The Colonel would continue to turn in strong performances throughout the 1980s: in 1986, he earned "SEC Mascot of the Year" honors and was named the Runner-Up for "National Mascot of the Year" (finishing only behind Cocky of the South Carolina Gamecocks). During that same year, he was also honored as the "National Mascot Fundraiser Champion" for his fundraising efforts for juvenile diabetes research and charitable appearances for United Way.

==Mascot search==

In 2003, the administration–concerned about some members of the public who perceived a connection between the character and the Old South–removed Colonel Reb from the sidelines at Ole Miss athletic events as the official on-field mascot, though he was allowed at tailgates and other unofficial university functions. A contest was held in which fans were invited to design a replacement. The athletic department chose two finalists, Rebel Bruiser and Rowdy Rebel, and encouraged fans to vote on their favorite. The limited fan response, as well as ridicule from fans of rival schools, prompted the administration to cancel the poll.
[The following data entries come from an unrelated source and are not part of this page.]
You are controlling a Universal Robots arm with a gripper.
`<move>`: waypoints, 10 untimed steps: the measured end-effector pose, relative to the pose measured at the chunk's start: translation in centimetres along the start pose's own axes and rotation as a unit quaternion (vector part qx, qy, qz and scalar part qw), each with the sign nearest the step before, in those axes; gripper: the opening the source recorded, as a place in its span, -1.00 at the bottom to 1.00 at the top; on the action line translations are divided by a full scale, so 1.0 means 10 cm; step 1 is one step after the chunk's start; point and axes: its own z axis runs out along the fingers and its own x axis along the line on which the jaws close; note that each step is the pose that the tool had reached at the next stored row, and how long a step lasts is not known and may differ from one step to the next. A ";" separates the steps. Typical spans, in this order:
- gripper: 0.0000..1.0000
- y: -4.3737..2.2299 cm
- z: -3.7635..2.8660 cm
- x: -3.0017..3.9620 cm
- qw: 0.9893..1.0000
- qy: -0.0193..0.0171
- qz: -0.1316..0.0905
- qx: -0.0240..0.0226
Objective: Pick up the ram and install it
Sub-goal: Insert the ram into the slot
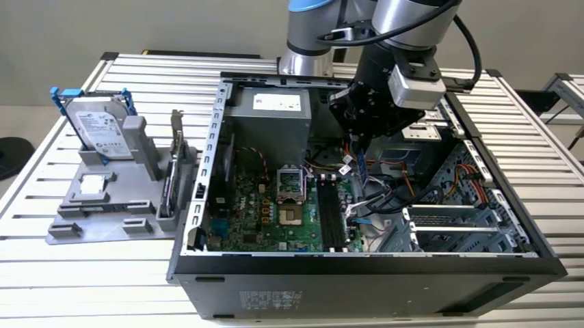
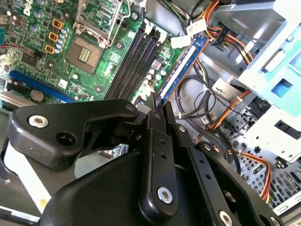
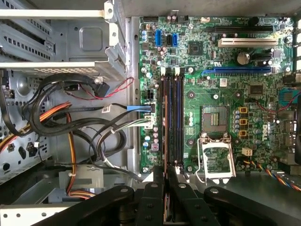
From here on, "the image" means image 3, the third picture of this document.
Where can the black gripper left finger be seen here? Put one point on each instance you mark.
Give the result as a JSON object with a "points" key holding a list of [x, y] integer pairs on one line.
{"points": [[150, 207]]}

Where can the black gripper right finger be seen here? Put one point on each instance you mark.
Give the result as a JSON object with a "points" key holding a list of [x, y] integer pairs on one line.
{"points": [[190, 207]]}

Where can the RAM stick with black chips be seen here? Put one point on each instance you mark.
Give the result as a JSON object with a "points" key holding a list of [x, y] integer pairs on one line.
{"points": [[166, 131]]}

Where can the RAM slot with white clips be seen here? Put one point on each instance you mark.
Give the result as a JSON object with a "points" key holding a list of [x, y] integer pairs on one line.
{"points": [[176, 106], [181, 106], [162, 84], [168, 106]]}

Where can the metal socket cover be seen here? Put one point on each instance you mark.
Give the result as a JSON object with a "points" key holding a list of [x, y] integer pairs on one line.
{"points": [[217, 176]]}

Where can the white board power plug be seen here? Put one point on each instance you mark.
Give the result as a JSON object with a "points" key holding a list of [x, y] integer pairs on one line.
{"points": [[148, 121]]}

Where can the CPU socket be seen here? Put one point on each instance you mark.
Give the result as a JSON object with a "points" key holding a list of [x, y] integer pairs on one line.
{"points": [[215, 118]]}

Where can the black PC case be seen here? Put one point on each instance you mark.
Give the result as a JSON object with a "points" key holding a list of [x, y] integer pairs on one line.
{"points": [[131, 94]]}

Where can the green motherboard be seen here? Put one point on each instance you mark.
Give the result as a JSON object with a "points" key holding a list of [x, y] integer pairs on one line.
{"points": [[211, 94]]}

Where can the blue expansion slot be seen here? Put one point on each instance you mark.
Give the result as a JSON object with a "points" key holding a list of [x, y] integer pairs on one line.
{"points": [[237, 70]]}

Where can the silver coin battery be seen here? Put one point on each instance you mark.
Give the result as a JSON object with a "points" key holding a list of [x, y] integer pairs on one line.
{"points": [[243, 58]]}

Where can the short black expansion slot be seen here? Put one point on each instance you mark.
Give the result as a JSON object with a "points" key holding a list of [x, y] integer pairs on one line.
{"points": [[261, 56]]}

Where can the blue SATA port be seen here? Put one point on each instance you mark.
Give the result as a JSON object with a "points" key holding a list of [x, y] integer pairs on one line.
{"points": [[175, 40]]}

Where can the black SATA port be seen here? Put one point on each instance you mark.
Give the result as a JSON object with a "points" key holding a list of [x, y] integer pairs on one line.
{"points": [[169, 40]]}

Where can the blue pin header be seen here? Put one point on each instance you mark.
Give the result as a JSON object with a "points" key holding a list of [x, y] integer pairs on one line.
{"points": [[158, 38]]}

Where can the white expansion slot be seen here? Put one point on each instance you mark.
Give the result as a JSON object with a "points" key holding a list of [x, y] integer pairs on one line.
{"points": [[247, 42]]}

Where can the long black expansion slot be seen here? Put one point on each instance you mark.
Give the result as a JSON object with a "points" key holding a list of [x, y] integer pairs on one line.
{"points": [[240, 29]]}

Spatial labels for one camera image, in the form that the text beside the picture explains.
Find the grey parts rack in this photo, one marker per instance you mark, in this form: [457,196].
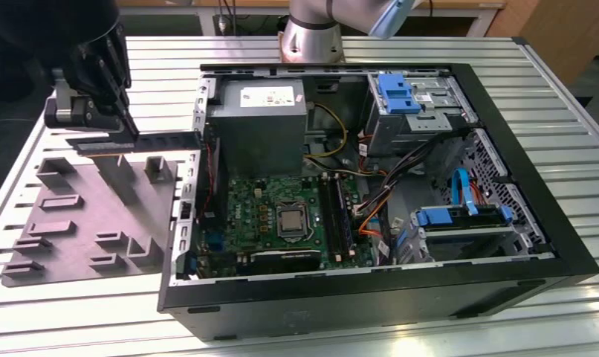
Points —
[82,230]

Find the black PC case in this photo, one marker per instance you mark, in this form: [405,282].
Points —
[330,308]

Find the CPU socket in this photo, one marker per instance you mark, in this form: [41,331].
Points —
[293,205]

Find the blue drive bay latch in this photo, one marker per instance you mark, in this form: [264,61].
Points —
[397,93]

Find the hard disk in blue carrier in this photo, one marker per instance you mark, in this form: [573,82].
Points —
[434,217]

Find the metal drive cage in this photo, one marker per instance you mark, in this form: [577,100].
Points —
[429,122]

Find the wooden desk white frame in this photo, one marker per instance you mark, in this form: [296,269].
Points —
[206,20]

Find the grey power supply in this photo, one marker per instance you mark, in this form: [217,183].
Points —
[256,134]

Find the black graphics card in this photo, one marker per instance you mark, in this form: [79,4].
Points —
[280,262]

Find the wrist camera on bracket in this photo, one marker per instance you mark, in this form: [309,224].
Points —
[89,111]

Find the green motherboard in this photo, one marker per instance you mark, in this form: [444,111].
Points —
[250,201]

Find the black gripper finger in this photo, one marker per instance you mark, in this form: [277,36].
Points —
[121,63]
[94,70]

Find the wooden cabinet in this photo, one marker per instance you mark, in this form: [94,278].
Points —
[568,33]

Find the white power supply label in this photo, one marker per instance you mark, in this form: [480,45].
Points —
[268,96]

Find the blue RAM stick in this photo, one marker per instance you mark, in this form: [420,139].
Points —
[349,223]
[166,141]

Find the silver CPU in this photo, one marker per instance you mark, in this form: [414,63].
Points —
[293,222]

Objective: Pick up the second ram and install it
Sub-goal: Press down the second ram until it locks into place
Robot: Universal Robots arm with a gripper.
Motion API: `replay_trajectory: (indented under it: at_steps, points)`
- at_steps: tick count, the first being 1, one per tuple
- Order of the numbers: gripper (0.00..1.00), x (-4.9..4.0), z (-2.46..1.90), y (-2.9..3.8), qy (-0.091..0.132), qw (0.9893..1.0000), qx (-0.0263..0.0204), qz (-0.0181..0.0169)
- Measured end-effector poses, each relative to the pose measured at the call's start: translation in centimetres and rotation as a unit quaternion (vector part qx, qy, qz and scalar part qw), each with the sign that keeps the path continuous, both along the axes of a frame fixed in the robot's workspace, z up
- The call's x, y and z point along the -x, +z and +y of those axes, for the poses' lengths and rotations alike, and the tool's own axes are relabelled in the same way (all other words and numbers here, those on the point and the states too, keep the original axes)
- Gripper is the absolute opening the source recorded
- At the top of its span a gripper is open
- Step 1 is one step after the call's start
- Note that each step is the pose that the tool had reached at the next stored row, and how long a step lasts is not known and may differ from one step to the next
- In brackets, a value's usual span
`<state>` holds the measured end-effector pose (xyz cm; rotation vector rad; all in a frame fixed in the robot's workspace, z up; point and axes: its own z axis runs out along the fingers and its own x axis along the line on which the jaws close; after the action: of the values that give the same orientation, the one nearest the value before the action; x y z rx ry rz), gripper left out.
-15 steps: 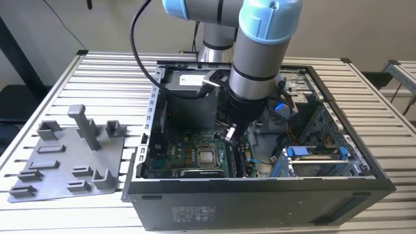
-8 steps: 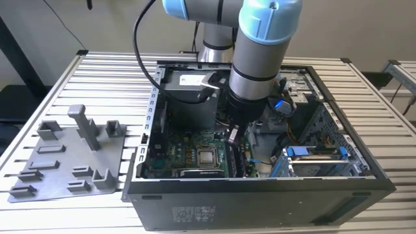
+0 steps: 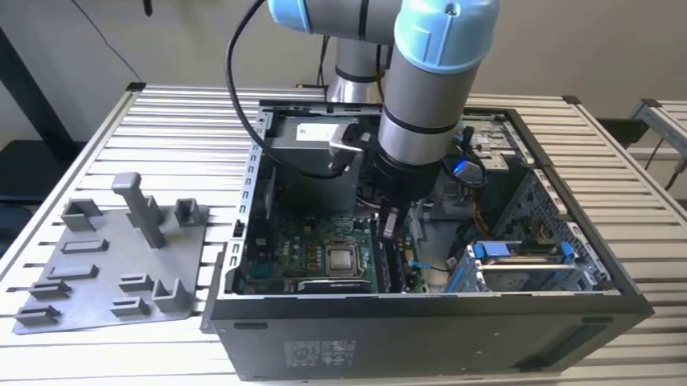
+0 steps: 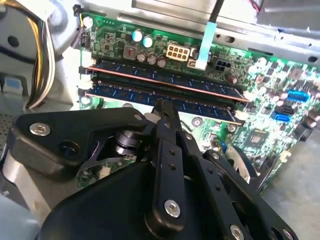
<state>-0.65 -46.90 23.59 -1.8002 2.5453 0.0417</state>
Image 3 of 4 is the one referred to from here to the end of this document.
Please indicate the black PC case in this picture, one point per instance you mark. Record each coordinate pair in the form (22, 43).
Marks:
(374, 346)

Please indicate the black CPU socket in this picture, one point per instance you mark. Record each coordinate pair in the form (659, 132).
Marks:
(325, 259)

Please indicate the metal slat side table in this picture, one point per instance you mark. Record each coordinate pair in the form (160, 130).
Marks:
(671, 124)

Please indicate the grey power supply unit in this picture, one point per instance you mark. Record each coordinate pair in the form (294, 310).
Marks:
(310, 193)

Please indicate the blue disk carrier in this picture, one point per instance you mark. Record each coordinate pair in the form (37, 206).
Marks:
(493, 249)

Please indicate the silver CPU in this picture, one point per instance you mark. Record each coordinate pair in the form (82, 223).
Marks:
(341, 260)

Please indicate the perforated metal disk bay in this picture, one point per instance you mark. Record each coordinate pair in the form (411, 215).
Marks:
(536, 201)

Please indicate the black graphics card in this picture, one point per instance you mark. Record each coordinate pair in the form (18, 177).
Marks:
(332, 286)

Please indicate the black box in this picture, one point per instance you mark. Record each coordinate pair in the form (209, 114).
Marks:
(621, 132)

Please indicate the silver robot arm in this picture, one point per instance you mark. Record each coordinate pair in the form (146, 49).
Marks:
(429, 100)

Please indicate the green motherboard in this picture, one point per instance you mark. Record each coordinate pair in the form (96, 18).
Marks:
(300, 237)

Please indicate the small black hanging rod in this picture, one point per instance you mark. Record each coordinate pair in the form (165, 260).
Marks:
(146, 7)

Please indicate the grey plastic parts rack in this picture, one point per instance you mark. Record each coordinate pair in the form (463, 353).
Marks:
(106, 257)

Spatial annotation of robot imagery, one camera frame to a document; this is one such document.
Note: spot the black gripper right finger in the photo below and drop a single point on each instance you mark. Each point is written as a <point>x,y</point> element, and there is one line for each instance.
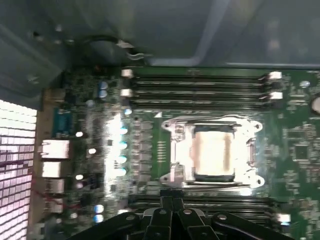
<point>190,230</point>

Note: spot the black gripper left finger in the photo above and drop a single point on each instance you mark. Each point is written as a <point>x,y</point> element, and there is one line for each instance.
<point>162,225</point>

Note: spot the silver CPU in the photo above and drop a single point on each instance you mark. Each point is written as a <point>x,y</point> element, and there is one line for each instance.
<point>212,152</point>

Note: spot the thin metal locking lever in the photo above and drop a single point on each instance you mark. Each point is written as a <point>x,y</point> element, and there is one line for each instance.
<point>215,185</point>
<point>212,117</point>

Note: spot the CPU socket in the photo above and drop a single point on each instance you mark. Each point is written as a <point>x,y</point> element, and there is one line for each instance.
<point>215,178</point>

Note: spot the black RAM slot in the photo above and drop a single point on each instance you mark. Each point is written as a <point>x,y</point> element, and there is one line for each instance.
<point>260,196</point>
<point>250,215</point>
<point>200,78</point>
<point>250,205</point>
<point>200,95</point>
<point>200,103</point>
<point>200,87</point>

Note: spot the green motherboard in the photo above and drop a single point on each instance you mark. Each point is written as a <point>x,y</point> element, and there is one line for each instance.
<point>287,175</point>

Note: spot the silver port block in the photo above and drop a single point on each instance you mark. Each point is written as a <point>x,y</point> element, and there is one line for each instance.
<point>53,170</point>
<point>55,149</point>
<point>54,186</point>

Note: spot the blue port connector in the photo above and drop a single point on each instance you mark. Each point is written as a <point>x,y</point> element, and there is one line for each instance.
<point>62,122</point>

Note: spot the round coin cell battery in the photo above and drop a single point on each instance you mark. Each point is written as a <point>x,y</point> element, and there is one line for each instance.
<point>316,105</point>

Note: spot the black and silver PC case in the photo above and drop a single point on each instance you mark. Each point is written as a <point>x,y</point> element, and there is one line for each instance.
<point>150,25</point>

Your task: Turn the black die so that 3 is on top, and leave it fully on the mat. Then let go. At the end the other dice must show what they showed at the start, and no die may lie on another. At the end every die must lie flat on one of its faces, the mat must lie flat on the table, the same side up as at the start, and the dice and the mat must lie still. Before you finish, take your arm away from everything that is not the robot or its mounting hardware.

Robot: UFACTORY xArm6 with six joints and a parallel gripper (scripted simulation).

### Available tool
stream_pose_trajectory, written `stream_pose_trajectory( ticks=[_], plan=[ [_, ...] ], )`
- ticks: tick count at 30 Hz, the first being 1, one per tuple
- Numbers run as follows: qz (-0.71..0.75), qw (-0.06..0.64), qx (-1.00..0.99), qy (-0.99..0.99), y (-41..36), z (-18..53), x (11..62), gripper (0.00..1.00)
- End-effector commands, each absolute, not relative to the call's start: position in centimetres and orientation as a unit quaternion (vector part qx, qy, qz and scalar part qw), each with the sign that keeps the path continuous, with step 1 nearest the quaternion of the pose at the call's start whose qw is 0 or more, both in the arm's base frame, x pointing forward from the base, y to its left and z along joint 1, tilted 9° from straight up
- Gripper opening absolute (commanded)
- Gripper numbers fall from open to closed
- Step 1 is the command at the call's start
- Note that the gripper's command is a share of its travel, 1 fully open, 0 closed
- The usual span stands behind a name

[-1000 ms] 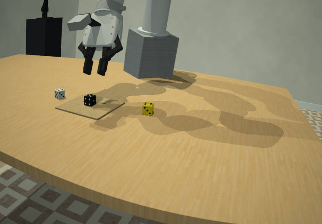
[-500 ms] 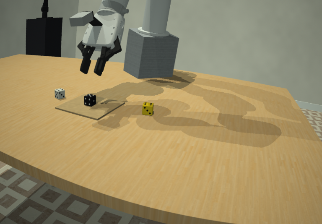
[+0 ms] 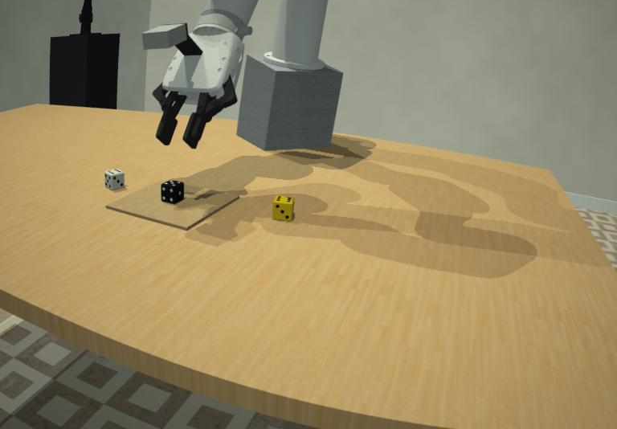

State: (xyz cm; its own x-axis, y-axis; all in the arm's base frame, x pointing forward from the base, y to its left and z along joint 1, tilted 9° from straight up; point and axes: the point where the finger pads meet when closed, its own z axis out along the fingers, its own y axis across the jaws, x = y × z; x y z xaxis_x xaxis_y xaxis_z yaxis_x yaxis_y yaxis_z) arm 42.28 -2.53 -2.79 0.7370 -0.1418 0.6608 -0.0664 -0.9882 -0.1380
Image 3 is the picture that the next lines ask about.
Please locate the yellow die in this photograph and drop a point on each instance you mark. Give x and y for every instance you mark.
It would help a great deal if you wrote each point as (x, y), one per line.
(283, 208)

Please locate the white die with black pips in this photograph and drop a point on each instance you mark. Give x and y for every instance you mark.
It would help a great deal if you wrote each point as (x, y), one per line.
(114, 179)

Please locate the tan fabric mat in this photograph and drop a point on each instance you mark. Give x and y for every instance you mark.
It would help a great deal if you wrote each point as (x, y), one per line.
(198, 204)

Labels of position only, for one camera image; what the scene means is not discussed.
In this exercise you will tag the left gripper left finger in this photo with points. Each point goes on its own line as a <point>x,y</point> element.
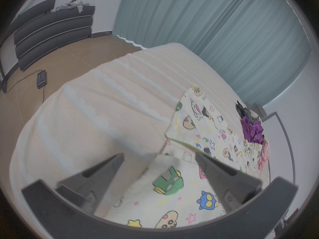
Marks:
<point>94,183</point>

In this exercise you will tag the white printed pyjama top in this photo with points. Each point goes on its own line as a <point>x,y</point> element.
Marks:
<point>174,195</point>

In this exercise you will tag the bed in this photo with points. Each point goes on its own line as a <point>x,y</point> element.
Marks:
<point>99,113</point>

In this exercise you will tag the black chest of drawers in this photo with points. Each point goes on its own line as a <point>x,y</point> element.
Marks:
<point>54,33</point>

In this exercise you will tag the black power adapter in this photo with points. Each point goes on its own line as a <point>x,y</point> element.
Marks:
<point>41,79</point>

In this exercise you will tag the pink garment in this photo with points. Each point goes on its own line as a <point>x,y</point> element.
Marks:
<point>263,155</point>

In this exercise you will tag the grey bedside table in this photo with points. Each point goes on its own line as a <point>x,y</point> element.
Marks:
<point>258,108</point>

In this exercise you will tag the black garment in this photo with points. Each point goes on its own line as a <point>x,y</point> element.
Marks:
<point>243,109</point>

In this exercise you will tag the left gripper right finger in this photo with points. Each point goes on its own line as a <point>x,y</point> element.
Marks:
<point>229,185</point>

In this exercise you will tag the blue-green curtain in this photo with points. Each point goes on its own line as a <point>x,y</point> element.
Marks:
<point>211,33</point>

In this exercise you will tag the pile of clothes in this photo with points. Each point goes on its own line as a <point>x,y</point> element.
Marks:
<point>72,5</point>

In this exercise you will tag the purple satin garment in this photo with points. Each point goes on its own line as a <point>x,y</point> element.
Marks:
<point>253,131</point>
In 2010, the University announced it would establish a student committee to choose a new mascot for the school's teams. A website was then established by the committee in an effort to promote transparency throughout the process. After months of analyzing responses and feedback, including the final poll, the committee ultimately selected the Black Bear as the new on-field mascot and named it "Rebel".

The Colonel Reb Foundation, a student group founded in support of reinstating Colonel Reb as the university's mascot, has sponsored the unofficial appearances of the mascot in The Grove on game day. The University has reclassified the Colonel Reb trademark as historical.